Memory problem with bottleneck profiler

Hi there,

I have been trying to profile my code using torch.utils.bottleneck and received the following error:

Traceback (most recent call last):
  File "/usr/lib/python3.6/runpy.py", line 193, in _run_module_as_main
    "__main__", mod_spec)
  File "/usr/lib/python3.6/runpy.py", line 85, in _run_code
    exec(code, run_globals)
  File "/usr/lib/python3.6/runpy.py", line 85, in _run_code                                                                                  
    exec(code, run_globals)
  File "/home/phil/.envs/rp1env/lib/python3.6/site-packages/torch/utils/bottleneck/__main__.py", line 231, in <module>
    main()
  File "/home/phil/.envs/rp1env/lib/python3.6/site-packages/torch/utils/bottleneck/__main__.py", line 210, in main
    autograd_prof_cpu, autograd_prof_cuda = run_autograd_prof(code, globs)
  File "/home/phil/.envs/rp1env/lib/python3.6/site-packages/torch/utils/bottleneck/__main__.py", line 102, in run_autograd_prof
    result = [run_prof(use_cuda=False)]
  File "/home/phil/.envs/rp1env/lib/python3.6/site-packages/torch/utils/bottleneck/__main__.py", line 98, in run_prof
    exec(code, globs, None)
  File "/home/phil/.envs/rp1env/lib/python3.6/site-packages/torch/autograd/profiler.py", line 262, in __exit__
    records = torch.autograd._disable_profiler()
MemoryError: std::bad_alloc

Furthermore, it appears to run my script two times (I imagine for CUDA and CPU respectively), and upon completing the second run (successfully) this error gets printed.

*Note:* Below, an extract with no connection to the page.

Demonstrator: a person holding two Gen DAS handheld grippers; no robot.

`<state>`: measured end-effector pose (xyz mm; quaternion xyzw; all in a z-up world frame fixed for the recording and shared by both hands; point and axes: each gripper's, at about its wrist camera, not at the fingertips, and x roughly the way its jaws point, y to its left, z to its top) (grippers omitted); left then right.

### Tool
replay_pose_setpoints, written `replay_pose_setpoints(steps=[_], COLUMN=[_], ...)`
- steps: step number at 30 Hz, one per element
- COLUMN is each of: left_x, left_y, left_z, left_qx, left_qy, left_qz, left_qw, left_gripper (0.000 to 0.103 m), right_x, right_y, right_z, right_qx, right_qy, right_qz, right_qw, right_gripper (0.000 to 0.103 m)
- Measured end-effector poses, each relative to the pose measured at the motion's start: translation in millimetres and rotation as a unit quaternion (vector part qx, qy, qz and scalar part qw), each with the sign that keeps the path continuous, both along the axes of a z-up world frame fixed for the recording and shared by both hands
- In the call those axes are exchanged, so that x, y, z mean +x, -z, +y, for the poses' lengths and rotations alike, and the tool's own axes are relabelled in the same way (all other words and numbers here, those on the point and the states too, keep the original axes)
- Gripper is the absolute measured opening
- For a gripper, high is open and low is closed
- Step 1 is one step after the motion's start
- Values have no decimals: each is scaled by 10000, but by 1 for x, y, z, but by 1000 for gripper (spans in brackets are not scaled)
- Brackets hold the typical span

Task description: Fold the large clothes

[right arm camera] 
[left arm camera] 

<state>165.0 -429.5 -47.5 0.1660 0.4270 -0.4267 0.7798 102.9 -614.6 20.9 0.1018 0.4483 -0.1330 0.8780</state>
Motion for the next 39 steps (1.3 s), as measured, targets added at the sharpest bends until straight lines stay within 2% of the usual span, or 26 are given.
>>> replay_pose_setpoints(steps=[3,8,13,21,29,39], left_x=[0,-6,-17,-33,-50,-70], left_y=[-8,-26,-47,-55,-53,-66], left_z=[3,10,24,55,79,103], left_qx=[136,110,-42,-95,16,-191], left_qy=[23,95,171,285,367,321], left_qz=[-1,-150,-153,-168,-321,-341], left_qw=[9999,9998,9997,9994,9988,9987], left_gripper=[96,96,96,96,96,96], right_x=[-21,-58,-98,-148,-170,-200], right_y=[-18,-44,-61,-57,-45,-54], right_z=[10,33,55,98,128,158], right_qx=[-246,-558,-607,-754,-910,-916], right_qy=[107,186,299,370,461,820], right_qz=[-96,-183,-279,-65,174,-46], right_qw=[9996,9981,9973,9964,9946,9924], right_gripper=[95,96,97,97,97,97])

Could you post a minimal code snippet to reproduce this error, please?

Turns out that the code I was debugging was simply too complex for the profiler; I scaled it back considerably and it works fine.

I have this problem. @fiorenza2 , what do you mean the code was too complex for the profiler? Could you clarify what you meant “scaled it back”?

Hi there,

It’s been a while, but basically the code was loading very large tensors into memory (I believe this was model-based RL, so very large trajectory data). What believe I did was create a scaled down version which used much smaller hyperparameters (e.g., rollout horizon) that would reduce the memory usage. This meant that I was able to get meaningful breakdowns in where time was being taken up.